Print every line exactly as it appears in the material below.

=== RAW DATA ===

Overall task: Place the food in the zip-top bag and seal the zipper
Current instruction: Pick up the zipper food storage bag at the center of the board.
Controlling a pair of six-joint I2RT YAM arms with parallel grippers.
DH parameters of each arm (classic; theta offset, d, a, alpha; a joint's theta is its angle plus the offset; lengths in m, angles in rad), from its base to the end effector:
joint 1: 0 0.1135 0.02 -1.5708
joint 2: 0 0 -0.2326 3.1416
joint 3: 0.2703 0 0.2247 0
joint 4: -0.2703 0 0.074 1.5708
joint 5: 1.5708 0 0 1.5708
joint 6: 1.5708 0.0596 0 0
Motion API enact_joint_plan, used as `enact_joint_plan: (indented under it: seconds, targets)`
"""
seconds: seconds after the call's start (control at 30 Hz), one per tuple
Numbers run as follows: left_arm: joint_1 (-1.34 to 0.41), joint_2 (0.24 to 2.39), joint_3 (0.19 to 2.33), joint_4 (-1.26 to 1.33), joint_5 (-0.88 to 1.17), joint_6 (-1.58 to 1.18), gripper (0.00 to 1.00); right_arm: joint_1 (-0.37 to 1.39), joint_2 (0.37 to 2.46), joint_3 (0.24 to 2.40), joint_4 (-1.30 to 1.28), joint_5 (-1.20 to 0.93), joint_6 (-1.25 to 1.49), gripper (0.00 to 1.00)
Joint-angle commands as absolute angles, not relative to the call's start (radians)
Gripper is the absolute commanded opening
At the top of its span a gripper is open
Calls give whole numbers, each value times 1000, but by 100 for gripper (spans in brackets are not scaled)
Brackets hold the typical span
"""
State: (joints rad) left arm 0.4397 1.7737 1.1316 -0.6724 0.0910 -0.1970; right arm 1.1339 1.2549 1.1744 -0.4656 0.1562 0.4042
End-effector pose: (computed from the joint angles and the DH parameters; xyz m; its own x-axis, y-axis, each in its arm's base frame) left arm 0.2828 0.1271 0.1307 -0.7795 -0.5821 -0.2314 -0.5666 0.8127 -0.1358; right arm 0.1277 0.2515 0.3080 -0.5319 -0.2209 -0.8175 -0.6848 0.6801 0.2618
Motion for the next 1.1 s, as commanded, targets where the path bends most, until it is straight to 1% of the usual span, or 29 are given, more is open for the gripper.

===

• **FINISHED EXERCISE**
Overall task: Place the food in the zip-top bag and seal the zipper
Current instruction: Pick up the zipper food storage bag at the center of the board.
Controlling a pair of six-joint I2RT YAM arms with parallel grippers.
DH parameters of each arm (classic; theta offset, d, a, alpha; a joint's theta is its angle plus the offset; lengths in m, angles in rad), from its base to the end effector:
joint 1: 0 0.1135 0.02 -1.5708
joint 2: 0 0 -0.2326 3.1416
joint 3: 0.2703 0 0.2247 0
joint 4: -0.2703 0 0.074 1.5708
joint 5: 1.5708 0 0 1.5708
joint 6: 1.5708 0.0596 0 0
Motion API enact_joint_plan, used as `enact_joint_plan: (indented under it: seconds, targets)`
"""
seconds: seconds after the call's start (control at 30 Hz), one per tuple
Numbers run as follows: left_arm: joint_1 (-1.34 to 0.41), joint_2 (0.24 to 2.39), joint_3 (0.19 to 2.33), joint_4 (-1.26 to 1.33), joint_5 (-0.88 to 1.17), joint_6 (-1.58 to 1.18), gripper (0.00 to 1.00); right_arm: joint_1 (-0.37 to 1.39), joint_2 (0.37 to 2.46), joint_3 (0.24 to 2.40), joint_4 (-1.30 to 1.28), joint_5 (-1.20 to 0.93), joint_6 (-1.25 to 1.49), gripper (0.00 to 1.00)
Joint-angle commands as absolute angles, not relative to the call's start (radians)
Gripper is the absolute commanded opening
At the top of its span a gripper is open
Calls give whole numbers, each value times 1000, but by 100 for gripper (spans in brackets are not scaled)
Brackets hold the typical span
"""
State: (joints rad) left arm 0.4397 1.7737 1.1316 -0.6724 0.0910 -0.1970; right arm 1.1339 1.2549 1.1744 -0.4656 0.1562 0.4042
End-effector pose: (computed from the joint angles and the DH parameters; xyz m; its own x-axis, y-axis, each in its arm's base frame) left arm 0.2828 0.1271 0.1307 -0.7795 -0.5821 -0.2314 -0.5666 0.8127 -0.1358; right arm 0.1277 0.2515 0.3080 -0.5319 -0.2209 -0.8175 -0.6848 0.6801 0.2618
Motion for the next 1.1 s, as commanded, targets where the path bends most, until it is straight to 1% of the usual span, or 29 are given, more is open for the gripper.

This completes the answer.